Reproduce the data in full, exactly as it appears.

§ **PROVIDED MATERIAL**:
-- Opening Marker --

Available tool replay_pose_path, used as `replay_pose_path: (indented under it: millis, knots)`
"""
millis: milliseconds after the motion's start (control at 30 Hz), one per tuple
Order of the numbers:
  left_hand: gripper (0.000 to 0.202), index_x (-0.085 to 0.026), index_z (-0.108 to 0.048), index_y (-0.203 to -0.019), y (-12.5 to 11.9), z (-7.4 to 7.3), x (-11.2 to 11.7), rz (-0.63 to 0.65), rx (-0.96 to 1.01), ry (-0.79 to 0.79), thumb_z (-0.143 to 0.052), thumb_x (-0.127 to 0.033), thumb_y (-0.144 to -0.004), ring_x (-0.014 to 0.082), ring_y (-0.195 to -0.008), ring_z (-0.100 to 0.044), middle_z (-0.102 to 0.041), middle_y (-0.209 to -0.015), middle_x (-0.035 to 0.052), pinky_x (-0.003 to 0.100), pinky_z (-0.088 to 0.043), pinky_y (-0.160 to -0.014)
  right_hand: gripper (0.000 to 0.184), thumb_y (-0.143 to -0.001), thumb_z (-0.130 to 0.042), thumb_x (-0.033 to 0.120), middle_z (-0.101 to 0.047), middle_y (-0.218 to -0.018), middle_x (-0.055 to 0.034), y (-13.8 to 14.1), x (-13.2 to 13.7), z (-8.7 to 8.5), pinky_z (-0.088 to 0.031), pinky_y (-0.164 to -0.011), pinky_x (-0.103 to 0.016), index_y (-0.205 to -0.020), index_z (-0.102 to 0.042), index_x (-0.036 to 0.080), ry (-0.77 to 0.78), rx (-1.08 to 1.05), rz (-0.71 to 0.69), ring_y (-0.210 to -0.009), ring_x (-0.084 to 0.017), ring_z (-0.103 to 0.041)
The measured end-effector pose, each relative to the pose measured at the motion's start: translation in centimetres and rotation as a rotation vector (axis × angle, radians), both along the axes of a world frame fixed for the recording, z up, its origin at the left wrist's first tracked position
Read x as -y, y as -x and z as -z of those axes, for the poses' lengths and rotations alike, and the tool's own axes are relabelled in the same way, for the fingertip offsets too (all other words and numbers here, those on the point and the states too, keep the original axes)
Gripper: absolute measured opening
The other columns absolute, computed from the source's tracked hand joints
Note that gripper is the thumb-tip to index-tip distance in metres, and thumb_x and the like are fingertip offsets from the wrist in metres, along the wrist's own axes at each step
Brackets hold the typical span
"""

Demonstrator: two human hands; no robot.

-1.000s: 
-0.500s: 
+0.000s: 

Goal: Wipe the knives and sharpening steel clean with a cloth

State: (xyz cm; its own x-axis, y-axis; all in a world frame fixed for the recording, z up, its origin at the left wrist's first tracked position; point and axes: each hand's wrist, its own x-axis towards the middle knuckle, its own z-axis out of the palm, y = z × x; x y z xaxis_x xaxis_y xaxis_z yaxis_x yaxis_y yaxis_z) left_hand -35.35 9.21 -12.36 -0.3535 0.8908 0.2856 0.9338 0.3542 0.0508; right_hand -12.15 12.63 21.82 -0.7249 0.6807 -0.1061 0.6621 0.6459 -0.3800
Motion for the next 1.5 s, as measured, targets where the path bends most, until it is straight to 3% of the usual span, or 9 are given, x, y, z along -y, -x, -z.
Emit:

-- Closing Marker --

§ **ANSWER AREA**:
Available tool replay_pose_path, used as `replay_pose_path: (indented under it: millis, knots)`
"""
millis: milliseconds after the motion's start (control at 30 Hz), one per tuple
Order of the numbers:
  left_hand: gripper (0.000 to 0.202), index_x (-0.085 to 0.026), index_z (-0.108 to 0.048), index_y (-0.203 to -0.019), y (-12.5 to 11.9), z (-7.4 to 7.3), x (-11.2 to 11.7), rz (-0.63 to 0.65), rx (-0.96 to 1.01), ry (-0.79 to 0.79), thumb_z (-0.143 to 0.052), thumb_x (-0.127 to 0.033), thumb_y (-0.144 to -0.004), ring_x (-0.014 to 0.082), ring_y (-0.195 to -0.008), ring_z (-0.100 to 0.044), middle_z (-0.102 to 0.041), middle_y (-0.209 to -0.015), middle_x (-0.035 to 0.052), pinky_x (-0.003 to 0.100), pinky_z (-0.088 to 0.043), pinky_y (-0.160 to -0.014)
  right_hand: gripper (0.000 to 0.184), thumb_y (-0.143 to -0.001), thumb_z (-0.130 to 0.042), thumb_x (-0.033 to 0.120), middle_z (-0.101 to 0.047), middle_y (-0.218 to -0.018), middle_x (-0.055 to 0.034), y (-13.8 to 14.1), x (-13.2 to 13.7), z (-8.7 to 8.5), pinky_z (-0.088 to 0.031), pinky_y (-0.164 to -0.011), pinky_x (-0.103 to 0.016), index_y (-0.205 to -0.020), index_z (-0.102 to 0.042), index_x (-0.036 to 0.080), ry (-0.77 to 0.78), rx (-1.08 to 1.05), rz (-0.71 to 0.69), ring_y (-0.210 to -0.009), ring_x (-0.084 to 0.017), ring_z (-0.103 to 0.041)
The measured end-effector pose, each relative to the pose measured at the motion's start: translation in centimetres and rotation as a rotation vector (axis × angle, radians), both along the axes of a world frame fixed for the recording, z up, its origin at the left wrist's first tracked position
Read x as -y, y as -x and z as -z of those axes, for the poses' lengths and rotations alike, and the tool's own axes are relabelled in the same way, for the fingertip offsets too (all other words and numbers here, those on the point and the states too, keep the original axes)
Gripper: absolute measured opening
The other columns absolute, computed from the source's tracked hand joints
Note that gripper is the thumb-tip to index-tip distance in metres, and thumb_x and the like are fingertip offsets from the wrist in metres, along the wrist's own axes at each step
Brackets hold the typical span
"""

Demonstrator: two human hands; no robot.

-1.000s: 
-0.500s: 
+0.000s: 

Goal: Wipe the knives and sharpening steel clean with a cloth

State: (xyz cm; its own x-axis, y-axis; all in a world frame fixed for the recording, z up, its origin at the left wrist's first tracked position; point and axes: each hand's wrist, its own x-axis towards the middle knuckle, its own z-axis out of the palm, y = z × x; x y z xaxis_x xaxis_y xaxis_z yaxis_x yaxis_y yaxis_z) left_hand -35.35 9.21 -12.36 -0.3535 0.8908 0.2856 0.9338 0.3542 0.0508; right_hand -12.15 12.63 21.82 -0.7249 0.6807 -0.1061 0.6621 0.6459 -0.3800
Motion for the next 1.5 s, as measured, targets where the path bends most, until it is straight to 3% of the usual span, or 9 are given, x, y, z along -y, -x, -z.
Emit:

The work for this exercise is now done.